Top left and clockwise: Virginia Madsen in "The Haunting In Connecticut", opening in the U.S. and Canada on March 27; Allis in the documentary "Must Read After My Death; Mark Ruffalo in the 2007 film "Reservation Road", directed by Terry George; Julianne Moore and Dennis Haysbert in Todd Haynes' "Far From Heaven", and Kate Winslet and Leonardo DiCaprio in the recent film "Revolutionary Road", directed by Ms. Winslet's husband, Sam Mendes.

At The Movies, What's The Matter With Connecticut??
By Omar P.L. Moore/PopcornReel.com   SHARE
Monday, March 23, 2009

Katharine Hepburn was born here.  She died here too.  Connecticut Yankees.  Rosalind Russell and Robert Mitchum were also born here. 

Connecticut in the movies.

Over time, Connecticut in American movies has become synonymous with catastrophe, melancholy, dysfunction or all three.  In 2002 there was "Far From Heaven", Todd Haynes' film about longings of romance during a racially-torn 1950's Connecticut, a variation on Douglas Sirk's classic film "All That Heaven Allows".  In 2007 came "Reservation Road", based on a novel that was adapted and directed by Terry George.  Late last year there was the similarly-sounding film "Revolutionary Road", also set in 1950's Connecticut.  And documentary film isn't a stranger to this American state on the Eastern seaboard, with one of this year's best films so far "Must Read After My Death", painting a chilling portrait of family life for Allis and Charley and their children Anne, Chuck, Bruce and Doug, from home movies recorded by Allis and Charley, the turbulent spouses whose entire marriage is laid bare in all its pain, for the world to see.

Opening in U.S. movie theaters on Friday is "The Haunting In Connecticut", Peter Cornwell's film based on the true story of the Snedekers, a family who moved in to a house in 1987 in Southington, Connecticut and immediately proceeded to be haunted by supernatural beings and spirits.  The house had apparently been a mortuary in the 1930's.  Virginia Madsen and Elias Koteas star in the new film, a PG-13-rated horror released by Lionsgate, the independent U.S. film distributor.  The trailer provides some chills and the movie's poster offers a feeling of the creepy and grotesque.  The Oscar-nominated "Revolutionary Road" plays like sheer horror, based on Richard Yates' novel of the 1950's suburban life for a couple who want out of it.  Connecticut may not be as well-chronicled on the big screen in America as New York or Los Angeles is but it definitely has a spotlight carved out for it.

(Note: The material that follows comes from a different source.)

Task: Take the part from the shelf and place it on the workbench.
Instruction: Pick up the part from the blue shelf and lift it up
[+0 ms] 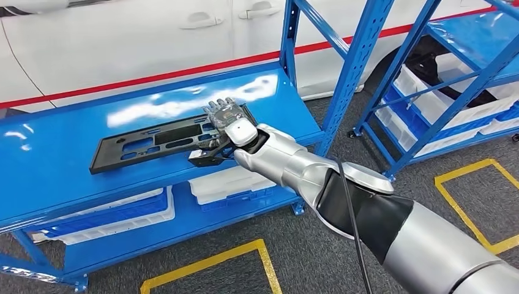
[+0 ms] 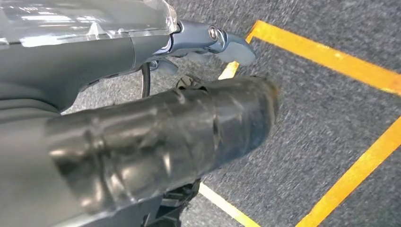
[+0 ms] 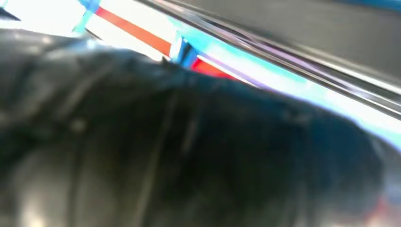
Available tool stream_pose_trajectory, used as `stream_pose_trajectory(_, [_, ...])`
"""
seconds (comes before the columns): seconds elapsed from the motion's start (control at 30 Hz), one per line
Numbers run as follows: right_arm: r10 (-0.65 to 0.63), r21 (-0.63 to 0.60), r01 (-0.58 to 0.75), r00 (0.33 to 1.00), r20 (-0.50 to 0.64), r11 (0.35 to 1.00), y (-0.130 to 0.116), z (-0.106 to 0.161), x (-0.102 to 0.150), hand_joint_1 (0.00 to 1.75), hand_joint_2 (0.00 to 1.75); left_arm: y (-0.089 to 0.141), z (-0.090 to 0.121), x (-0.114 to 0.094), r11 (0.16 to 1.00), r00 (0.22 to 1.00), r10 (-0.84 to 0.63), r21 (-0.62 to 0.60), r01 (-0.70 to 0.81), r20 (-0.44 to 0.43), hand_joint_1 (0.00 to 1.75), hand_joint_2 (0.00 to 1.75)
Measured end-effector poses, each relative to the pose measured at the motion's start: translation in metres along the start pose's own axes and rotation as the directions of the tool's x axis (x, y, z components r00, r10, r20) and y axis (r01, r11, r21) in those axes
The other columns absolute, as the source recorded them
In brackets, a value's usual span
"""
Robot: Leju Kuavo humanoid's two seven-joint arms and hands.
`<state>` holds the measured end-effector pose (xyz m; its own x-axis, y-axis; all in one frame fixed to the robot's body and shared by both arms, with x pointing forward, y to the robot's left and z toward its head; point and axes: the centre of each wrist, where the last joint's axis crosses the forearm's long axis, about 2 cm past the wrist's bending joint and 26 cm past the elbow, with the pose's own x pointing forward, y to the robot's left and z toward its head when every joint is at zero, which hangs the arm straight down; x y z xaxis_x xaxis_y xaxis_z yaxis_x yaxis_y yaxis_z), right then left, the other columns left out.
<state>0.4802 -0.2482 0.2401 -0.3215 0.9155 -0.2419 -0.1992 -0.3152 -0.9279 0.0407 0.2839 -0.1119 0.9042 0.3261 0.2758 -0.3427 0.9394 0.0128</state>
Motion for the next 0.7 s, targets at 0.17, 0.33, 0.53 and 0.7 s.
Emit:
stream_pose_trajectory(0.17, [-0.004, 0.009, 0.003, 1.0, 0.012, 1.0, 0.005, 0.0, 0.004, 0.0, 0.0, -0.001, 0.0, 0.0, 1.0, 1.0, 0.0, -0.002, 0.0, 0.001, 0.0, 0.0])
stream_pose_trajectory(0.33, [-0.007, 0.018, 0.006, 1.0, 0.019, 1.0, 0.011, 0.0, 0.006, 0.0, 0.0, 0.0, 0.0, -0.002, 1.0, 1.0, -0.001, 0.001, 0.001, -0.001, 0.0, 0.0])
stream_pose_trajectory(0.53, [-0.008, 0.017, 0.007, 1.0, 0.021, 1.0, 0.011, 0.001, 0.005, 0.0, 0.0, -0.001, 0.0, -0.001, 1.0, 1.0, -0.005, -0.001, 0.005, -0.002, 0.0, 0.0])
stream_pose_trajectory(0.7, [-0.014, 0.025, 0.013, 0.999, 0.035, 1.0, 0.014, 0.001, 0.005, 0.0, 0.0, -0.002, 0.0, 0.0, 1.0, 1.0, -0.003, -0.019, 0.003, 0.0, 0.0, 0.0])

Like it or not Connecticut residents, your state has become a place for movie tragedy played out to the hilt in suburbia, at least lately.  With far from uplifting films ("Revolutionary Road" and "Must Read After My Death") most recently playing on the big screen (the latter is playing right now for the price of a rental at www.giganticdigital.com), Connecticut's sanguine days are yet to re-emerge on the silver screen.  Though a variety of films have been shot or set there and with numerous stories over the years (one may think fondly of 1988's "Mystic Pizza" with Julia Roberts, or films that preceded it), Connecticut appears to be taking more hits than Cleveland.

Addendum: "Dream House", a film to be directed by Jim Sheridan ("In The Name Of The Father", "The Boxer", "In America", "Get Rich Or Die Trying") is also about a family moving to Connecticut into a house that they later realized was the same house where a man may have murdered his family and is still alive and planning to return to the house.